Pain is an unwelcome constant, but if we could, would we cut it out of our lives? Kiznaiver walls us off in this question with TRIGGER’s custom immediate brazenness, and we’re faced with an embodiment of our worst selves, completely detached from humanity. Katsuhira is cold and removed from even his one school friend, shielded by his inability to feel pain, imprisoned in apathy. He coasts along on his lack of feeling, never defending himself or reaching out to others, and his ennui seems to have worn down his sense of self until nothing is left.
It gnaws away at us too, we who take our senses and emotions for granted, exploiting them for selfish means. We victimise others, wage war and overindulge, and yet in that exhumed knowledge there is still elation. When we fight against scorn, find love, or for any other reason determine to dig out our courage, it’s the roots of our selfishness that carry the potential for feats of righteousness and greater goodness. Katsuhira discovers this dichotomy when he meets his fellow Kiznaiver, all unfeeling, self-centred and most likely to deride or disregard each other, until they’re connected by the Kizuna System – a scar on the left arm, the bridge to the heart.

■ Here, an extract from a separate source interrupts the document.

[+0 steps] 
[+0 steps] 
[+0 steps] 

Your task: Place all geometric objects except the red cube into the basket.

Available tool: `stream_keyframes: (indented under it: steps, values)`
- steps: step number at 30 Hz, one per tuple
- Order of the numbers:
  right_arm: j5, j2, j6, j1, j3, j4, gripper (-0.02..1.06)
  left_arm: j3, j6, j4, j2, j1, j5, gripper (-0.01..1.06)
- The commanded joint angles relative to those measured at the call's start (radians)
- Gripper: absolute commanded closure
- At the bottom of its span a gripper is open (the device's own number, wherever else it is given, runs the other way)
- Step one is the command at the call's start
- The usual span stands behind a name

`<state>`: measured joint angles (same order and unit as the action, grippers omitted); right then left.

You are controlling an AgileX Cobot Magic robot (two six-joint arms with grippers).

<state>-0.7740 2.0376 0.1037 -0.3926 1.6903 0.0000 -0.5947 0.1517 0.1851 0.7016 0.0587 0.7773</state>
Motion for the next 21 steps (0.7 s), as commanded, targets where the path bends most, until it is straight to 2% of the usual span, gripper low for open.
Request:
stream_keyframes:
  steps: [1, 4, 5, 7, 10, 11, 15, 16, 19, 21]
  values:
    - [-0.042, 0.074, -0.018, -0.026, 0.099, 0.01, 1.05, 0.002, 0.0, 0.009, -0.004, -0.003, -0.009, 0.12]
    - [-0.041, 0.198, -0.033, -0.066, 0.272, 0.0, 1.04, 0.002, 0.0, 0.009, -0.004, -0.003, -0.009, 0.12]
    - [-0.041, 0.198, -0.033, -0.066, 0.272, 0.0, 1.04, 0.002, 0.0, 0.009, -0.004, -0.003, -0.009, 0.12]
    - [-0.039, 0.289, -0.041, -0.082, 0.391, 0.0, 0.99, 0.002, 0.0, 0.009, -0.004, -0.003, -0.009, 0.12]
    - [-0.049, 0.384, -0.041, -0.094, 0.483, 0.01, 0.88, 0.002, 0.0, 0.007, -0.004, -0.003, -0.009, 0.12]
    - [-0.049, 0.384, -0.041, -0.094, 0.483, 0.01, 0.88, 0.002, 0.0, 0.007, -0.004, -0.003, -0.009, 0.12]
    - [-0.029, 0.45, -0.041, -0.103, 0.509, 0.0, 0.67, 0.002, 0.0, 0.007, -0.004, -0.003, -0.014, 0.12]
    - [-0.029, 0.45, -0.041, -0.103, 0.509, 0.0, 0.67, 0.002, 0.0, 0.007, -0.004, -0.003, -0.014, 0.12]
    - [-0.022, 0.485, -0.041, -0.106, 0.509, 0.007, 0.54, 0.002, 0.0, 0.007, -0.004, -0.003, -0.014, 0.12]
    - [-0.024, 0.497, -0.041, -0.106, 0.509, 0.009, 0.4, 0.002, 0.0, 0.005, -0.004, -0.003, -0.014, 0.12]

Their sharing of wounds is the solution under study to the constant conflict between humanity, the thought being that if we could all feel each other’s pain, we would never feel desire to commit acts of violence. With the connection forced upon them, the bond between them is a survival response, and Katsuhira is shoved into feeling something, anything, other than his old self-pity. Characters and viewers are shocked free of the routine, little worlds we create with ourselves at their epicentres, and into the unexpected moment where all is instinct and emotion. Bright colours suited to mood and settings that take different forms than expected put us in a frame of mind where we consider someone else’s perception, the potential manifestations of, and reasons for, their anxieties and fears.